Low adherence to upfront and extended adjuvant letrozole therapy among early breast cancer patients in a clinical practice setting.

作者信息

Lee Hye-Suk, Lee Ju-Yeun, Ah Young-Mi, Kim Hyang-Sook, Im Seock-Ah, Noh Dong-Young, Lee Byung Koo

机构信息

Division of Life and Pharmaceutical Sciences, College of Pharmacy, Ewha Womans University, Seoul, South Korea.

出版信息

Oncology. 2014;86(5-6):340-9. doi: 10.1159/000360702. Epub 2014 Jun 7.

Abstract

OBJECTIVE

The aim of this study was to investigate the prevalence and causes of early discontinuation and non-adherence to upfront and extended adjuvant letrozole therapy in breast cancer patients.

METHODS

Adherence was assessed using medical charts and longitudinal pharmacy records of 609 patients who initiated adjuvant letrozole between January 2002 and April 2011. A Cox proportional hazards regression model was adopted to identify potential predictors of non-adherence.

RESULTS

The overall adherence rate after 1 year of therapy was 79.5%, with cumulative rates declining to 63.7% after 3 years and 57.1% after 5 years.
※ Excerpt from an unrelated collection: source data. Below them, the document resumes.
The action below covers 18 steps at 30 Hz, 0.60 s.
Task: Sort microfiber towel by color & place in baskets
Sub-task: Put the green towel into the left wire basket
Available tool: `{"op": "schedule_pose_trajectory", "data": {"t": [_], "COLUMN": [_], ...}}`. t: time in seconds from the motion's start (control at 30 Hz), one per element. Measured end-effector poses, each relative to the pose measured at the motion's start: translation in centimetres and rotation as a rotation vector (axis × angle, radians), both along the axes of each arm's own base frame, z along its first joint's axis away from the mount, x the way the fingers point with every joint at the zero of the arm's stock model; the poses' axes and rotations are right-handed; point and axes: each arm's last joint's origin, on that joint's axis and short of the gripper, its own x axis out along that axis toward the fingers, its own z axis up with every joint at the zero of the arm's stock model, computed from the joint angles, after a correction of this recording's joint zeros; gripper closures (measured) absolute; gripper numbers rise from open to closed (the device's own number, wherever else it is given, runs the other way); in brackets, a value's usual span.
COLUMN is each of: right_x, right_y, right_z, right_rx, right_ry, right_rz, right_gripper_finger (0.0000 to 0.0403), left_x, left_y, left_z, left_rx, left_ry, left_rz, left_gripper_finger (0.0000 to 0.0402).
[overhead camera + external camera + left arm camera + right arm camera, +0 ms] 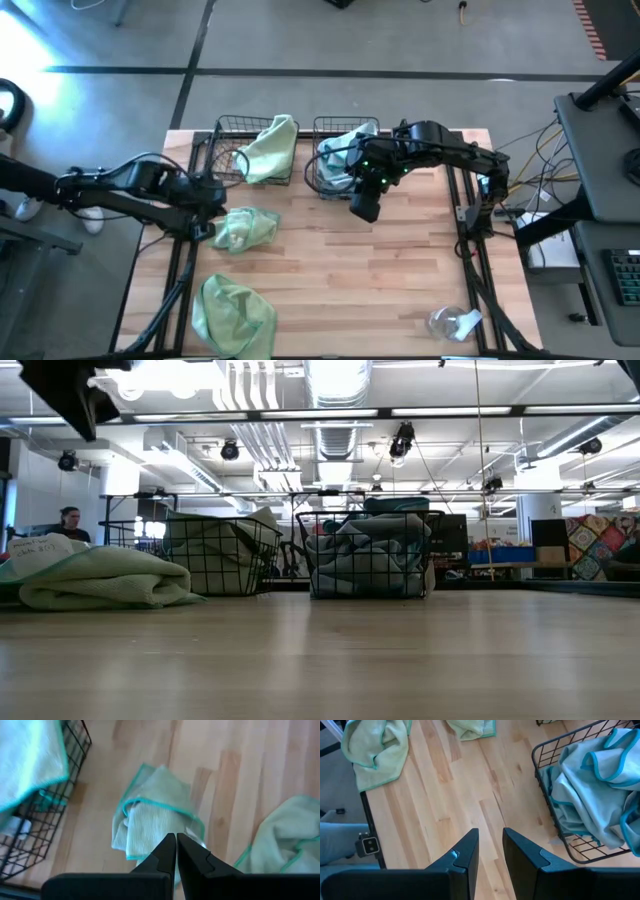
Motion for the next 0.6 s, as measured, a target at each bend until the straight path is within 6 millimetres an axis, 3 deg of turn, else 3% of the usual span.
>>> {"op": "schedule_pose_trajectory", "data": {"t": [0.27,0.6], "right_x": [0.0,0.0], "right_y": [0.0,0.0], "right_z": [0.0,0.0], "right_rx": [-0.007,-0.016], "right_ry": [0.000,-0.001], "right_rz": [0.013,0.028], "right_gripper_finger": [0.0321,0.0321], "left_x": [0.5,1.5], "left_y": [0.1,0.0], "left_z": [-3.2,-3.8], "left_rx": [0.046,0.095], "left_ry": [0.112,0.166], "left_rz": [0.009,-0.041], "left_gripper_finger": [0.0402,0.0402]}}
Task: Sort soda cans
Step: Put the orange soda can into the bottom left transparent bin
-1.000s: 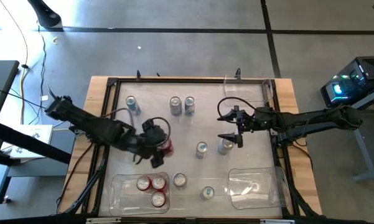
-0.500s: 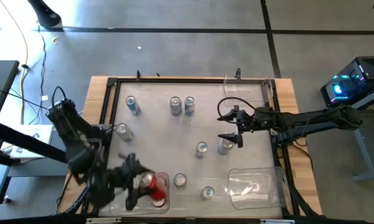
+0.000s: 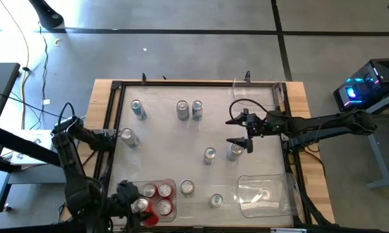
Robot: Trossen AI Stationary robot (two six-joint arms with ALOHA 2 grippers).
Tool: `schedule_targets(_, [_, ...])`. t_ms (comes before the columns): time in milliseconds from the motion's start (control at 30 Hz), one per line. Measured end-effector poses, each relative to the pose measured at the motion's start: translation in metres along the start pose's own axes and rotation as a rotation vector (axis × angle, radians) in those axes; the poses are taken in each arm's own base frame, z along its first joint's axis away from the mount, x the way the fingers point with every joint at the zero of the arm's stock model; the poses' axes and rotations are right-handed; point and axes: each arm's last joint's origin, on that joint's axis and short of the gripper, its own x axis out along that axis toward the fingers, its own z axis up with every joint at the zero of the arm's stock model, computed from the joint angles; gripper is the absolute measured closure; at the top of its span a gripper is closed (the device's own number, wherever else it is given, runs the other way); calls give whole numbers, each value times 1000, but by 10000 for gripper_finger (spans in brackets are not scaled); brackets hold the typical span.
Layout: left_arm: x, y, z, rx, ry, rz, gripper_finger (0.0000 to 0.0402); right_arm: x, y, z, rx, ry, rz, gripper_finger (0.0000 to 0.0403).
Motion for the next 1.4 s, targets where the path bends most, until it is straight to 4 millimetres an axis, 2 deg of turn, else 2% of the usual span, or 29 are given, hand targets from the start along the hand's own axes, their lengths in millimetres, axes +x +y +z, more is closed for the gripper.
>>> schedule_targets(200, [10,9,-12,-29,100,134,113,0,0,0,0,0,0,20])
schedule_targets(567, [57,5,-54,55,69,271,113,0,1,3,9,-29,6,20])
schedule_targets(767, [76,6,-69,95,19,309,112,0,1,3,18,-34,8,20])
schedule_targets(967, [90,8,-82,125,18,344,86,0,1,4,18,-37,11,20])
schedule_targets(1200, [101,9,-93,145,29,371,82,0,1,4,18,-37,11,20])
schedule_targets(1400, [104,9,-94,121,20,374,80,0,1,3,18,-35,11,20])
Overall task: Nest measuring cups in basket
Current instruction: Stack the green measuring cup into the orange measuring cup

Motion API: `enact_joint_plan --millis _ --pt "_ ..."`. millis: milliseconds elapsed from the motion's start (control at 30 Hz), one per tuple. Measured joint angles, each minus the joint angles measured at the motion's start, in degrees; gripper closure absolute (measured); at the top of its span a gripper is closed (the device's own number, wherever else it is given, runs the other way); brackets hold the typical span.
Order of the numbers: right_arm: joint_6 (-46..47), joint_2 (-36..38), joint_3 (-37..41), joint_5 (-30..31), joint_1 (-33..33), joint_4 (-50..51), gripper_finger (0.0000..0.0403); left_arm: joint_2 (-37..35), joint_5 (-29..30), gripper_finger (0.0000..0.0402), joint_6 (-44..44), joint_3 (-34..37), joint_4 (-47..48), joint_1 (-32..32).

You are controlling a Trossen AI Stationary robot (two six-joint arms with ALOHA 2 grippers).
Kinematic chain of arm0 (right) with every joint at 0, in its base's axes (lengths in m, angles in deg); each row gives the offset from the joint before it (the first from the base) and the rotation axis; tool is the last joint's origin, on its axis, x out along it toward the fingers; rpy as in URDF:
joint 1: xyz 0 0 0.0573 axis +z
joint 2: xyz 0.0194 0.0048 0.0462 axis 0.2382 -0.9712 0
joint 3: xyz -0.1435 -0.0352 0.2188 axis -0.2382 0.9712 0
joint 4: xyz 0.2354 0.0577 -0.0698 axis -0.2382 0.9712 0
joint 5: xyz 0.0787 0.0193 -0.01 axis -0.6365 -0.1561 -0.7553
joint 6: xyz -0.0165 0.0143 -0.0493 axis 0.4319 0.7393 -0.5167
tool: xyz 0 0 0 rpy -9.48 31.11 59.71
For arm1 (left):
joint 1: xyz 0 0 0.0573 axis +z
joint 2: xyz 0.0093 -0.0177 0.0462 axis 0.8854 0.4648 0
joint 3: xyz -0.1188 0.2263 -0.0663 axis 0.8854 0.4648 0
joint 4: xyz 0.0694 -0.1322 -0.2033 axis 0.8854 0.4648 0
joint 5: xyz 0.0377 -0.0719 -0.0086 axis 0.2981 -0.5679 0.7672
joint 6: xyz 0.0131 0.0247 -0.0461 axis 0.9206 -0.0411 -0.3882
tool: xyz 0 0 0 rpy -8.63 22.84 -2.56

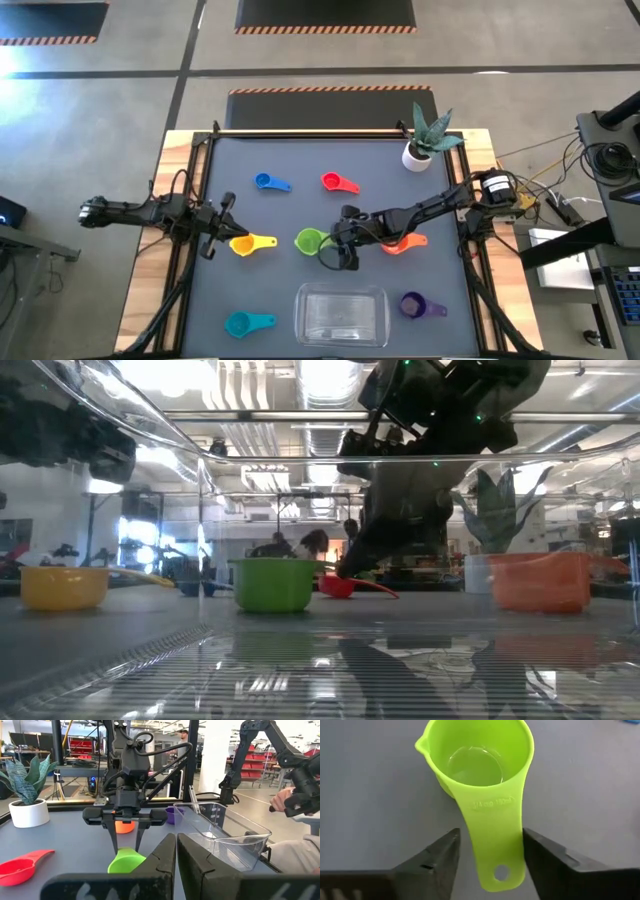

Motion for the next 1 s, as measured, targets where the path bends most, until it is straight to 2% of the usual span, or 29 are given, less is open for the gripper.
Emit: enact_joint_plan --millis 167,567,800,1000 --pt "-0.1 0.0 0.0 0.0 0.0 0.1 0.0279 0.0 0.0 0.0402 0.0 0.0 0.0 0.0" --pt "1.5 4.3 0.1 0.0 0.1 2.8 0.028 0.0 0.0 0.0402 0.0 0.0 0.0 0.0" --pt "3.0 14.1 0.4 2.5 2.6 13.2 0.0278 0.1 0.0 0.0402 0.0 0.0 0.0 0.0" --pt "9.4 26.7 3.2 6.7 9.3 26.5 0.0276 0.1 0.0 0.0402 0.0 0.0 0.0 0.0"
A significantly lower rate of adherence in the extended adjuvant group was observed compared with the upfront adjuvant group (49.0 vs. 72.5%, p < 0.001). Adverse events (50.4%) were the major cause of early discontinuation, with musculoskeletal pain (73.2%) being the single most cited reason. Additional factors correlating with non-adherence in the upfront adjuvant group included a delay in initiation of adjuvant hormone therapy, breast-conserving surgery, calcium supplements, bisphosphonate therapy and concomitant medication for co-morbidity.

CONCLUSIONS

We observed that approximately 57% of patients fully adhered to letrozole therapy over a 5-year treatment period, and that the adherence to extended letrozole was meaningfully lower than the upfront adjuvant letrozole in a clinical practice setting.

摘要

目的

本研究旨在调查乳腺癌患者早期停用及不坚持接受初始和延长辅助来曲唑治疗的发生率及原因。

方法

通过查阅609例在2002年1月至2011年4月期间开始接受辅助来曲唑治疗患者的病历和纵向药房记录来评估依从性。采用Cox比例风险回归模型来确定不依从的潜在预测因素。

结果

治疗1年后的总体依从率为79.5%,3年后累积依从率降至63.7%,5年后降至57.1%。与初始辅助治疗组相比,延长辅助治疗组的依从率显著更低(49.0%对72.5%,p<0.001)。不良事件(50.4%)是早期停药的主要原因,肌肉骨骼疼痛(73.2%)是最常被提及的单一原因。与初始辅助治疗组不依从相关的其他因素包括辅助激素治疗开始延迟、保乳手术、补钙、双膦酸盐治疗以及合并症的伴随用药。

结论

我们观察到,在5年的治疗期内,约57%的患者完全坚持来曲唑治疗,并且在临床实践中,延长来曲唑治疗的依从性显著低于初始辅助来曲唑治疗。